Une jurisprudence récente de la Cour de Cassation [1] apporte un éclairage précieux sur cette question : En cas de litige relatif à l’existence ou au nombre d’heures de travail accomplies, il appartient au salarié d’étayer sa demande par la production d’éléments suffisamment précis quant aux horaires effectivement réalisés pour permettre à l’employeur de répondre en fournissant ses propres éléments.

En d’autres termes, le salarié doit produire un décompte d’heures de travail réalisées, daté et mentionnant heures de début et de fin d’activité. A l’employeur de prouver que les heures réclamées n’ont pas été effectuées.

> Je suis toujours salarié de l’employeur qui ne déclare pas l’intégralité de mes heures de travail, que faire ?

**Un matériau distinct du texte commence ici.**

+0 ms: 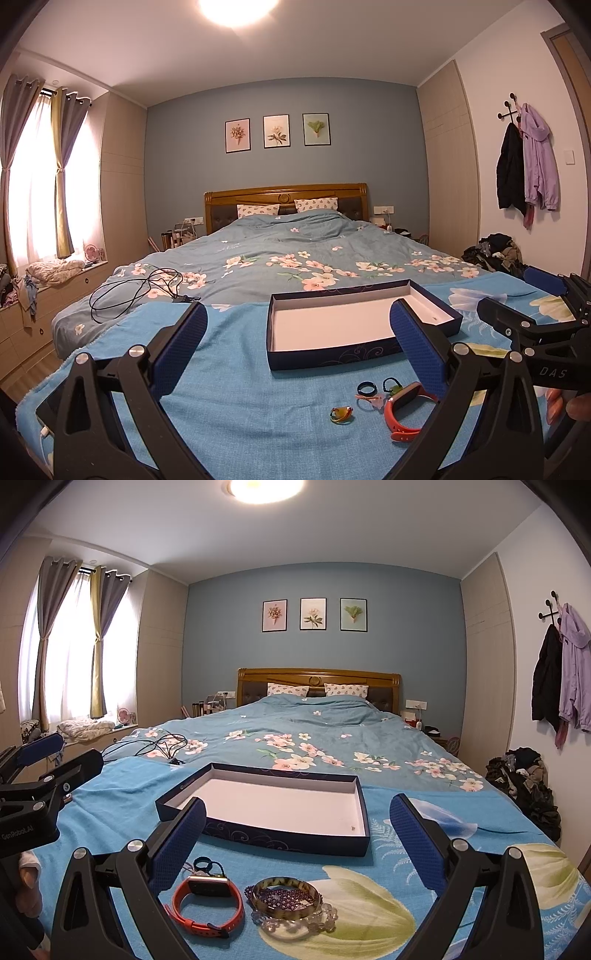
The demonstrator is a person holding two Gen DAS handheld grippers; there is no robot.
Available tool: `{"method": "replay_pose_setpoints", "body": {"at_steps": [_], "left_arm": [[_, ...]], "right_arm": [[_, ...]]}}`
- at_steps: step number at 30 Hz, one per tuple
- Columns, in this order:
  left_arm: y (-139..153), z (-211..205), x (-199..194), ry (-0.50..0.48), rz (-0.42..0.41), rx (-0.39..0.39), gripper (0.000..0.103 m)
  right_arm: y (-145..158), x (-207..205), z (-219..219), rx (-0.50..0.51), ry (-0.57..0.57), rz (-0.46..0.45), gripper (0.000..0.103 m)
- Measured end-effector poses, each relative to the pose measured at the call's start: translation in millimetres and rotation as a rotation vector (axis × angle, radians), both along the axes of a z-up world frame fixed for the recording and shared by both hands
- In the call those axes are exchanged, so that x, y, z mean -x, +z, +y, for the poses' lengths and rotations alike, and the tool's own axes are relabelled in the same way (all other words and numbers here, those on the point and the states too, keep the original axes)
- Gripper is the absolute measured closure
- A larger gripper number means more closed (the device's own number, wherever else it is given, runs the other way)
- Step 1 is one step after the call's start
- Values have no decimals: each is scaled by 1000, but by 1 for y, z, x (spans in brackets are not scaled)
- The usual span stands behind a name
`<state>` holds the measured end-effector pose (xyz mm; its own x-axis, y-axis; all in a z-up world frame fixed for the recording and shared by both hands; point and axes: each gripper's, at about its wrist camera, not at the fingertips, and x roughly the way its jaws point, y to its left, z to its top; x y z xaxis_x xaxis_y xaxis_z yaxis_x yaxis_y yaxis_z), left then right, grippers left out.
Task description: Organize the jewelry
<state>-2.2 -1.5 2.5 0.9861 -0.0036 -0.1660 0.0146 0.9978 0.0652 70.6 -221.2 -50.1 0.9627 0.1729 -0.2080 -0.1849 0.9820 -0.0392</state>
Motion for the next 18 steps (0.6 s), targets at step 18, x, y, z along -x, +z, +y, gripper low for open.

Comme dans tout autre litige rencontré avec son employeur, il convient de prendre scrupuleusement note des faits (ici les heures de travail), voire d’y joindre tout élément de preuve supplémentaire (e-mails, témoins de votre activité, réunions, etc), afin de rendre la mauvaise foi de l’employeur encore plus difficile à défendre.

Une fois ces éléments de preuve réunis, à titre individuel, vous pouvez lui adresser un courrier de demande de régularisation, qui faute de régularisation devra être soumis à l’appréciation du juge du conseil de prud’hommes (la prescription est quinquennale).

Pour limiter le risque de représailles à votre encontre, le mieux serait une action collective (vous n’êtes certainement pas la seule personne dans ce cas), avec les délégués du personnel, la section syndicale, l’inspection du travail, une action collective devant le conseil de prud’hommes, etc.

Surtout, l’action civile (la demande d’indemnisation au prud’hommes) peut se cumuler avec une action pénale (dépôt de plainte) car la sous-déclaration des heures de travail accomplies caractérise un délit de travail dissimulé par dissimulation d’heures travaillées puni d’un emprisonnement de 3 ans et d’une amende de 45.000€ (articles L.8221-1, L.8221-5 et L.8224-1 du code du travail).

> Je ne suis plus salarié d’un employeur qui ne m’a pas payé toutes les heures de travail que j’ai effectuées, que faire ?

Vous pouvez non seulement saisir le prud’hommes (voir ci-dessus), à condition d’avoir des décomptes d’heures de travail, même produits par vous-même (comme le précise la jurisprudence), mais en plus, la rupture du contrat de travail sans paiement de l’ensemble des heures de travail effectuées vous permet de demander au juge du prud’hommes le versement d’une indemnité égale à 6 mois de salaire (article L.8223-1 du code du travail).

Alors n’hésitez pas ! Ce qui est en jeu ici c’est bien le montant du salaire qui est versé en contrepartie du travail accompli. Moins l’employeur en reverse au salarié, plus il en garde pour lui et ses actionnaires. C’est notre dû, et ce n’est que justice.